*What you have to do:* Please set down each line of the data again, unchanged.

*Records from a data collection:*
* * * *

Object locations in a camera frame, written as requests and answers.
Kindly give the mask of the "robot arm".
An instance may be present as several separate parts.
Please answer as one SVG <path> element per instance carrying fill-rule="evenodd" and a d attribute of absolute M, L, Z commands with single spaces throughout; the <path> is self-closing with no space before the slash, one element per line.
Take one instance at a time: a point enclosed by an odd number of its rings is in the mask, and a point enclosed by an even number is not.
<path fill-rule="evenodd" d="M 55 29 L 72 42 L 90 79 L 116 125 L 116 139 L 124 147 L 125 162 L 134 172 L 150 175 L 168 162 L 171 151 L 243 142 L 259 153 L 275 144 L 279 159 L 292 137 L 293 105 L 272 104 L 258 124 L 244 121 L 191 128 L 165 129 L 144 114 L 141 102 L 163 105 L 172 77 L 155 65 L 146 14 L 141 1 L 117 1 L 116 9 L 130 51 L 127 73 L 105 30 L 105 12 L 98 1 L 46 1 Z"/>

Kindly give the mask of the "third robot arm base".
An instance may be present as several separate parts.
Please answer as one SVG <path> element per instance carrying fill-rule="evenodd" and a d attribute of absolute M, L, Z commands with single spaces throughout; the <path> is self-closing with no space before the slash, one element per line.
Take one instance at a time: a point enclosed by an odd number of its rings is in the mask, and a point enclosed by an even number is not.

* * * *

*Response:*
Object locations in a camera frame, written as requests and answers.
Kindly give the mask of the "robot arm".
An instance may be present as several separate parts.
Please answer as one SVG <path> element per instance carrying fill-rule="evenodd" and a d attribute of absolute M, L, Z commands with single spaces throughout; the <path> is self-closing with no space before the slash, one element per line.
Take one instance at a time: a point enclosed by an odd number of its rings is in the mask, and a point enclosed by an even number is not.
<path fill-rule="evenodd" d="M 55 29 L 72 42 L 90 79 L 116 125 L 116 139 L 124 147 L 125 162 L 134 172 L 150 175 L 168 162 L 171 151 L 243 142 L 259 153 L 275 144 L 279 159 L 292 137 L 293 105 L 272 104 L 258 124 L 244 121 L 191 128 L 165 129 L 144 114 L 141 102 L 163 105 L 172 77 L 155 65 L 146 14 L 141 1 L 117 1 L 116 9 L 130 51 L 127 73 L 105 30 L 105 12 L 98 1 L 46 1 Z"/>

Kindly give the mask of the "third robot arm base".
An instance may be present as several separate parts.
Please answer as one SVG <path> element per instance carrying fill-rule="evenodd" and a d attribute of absolute M, L, Z commands with single spaces throughout; the <path> is self-closing with no space before the slash, one element per line.
Take one instance at a time: a point enclosed by an odd number of its rings is in the mask, and a point enclosed by an even number is not.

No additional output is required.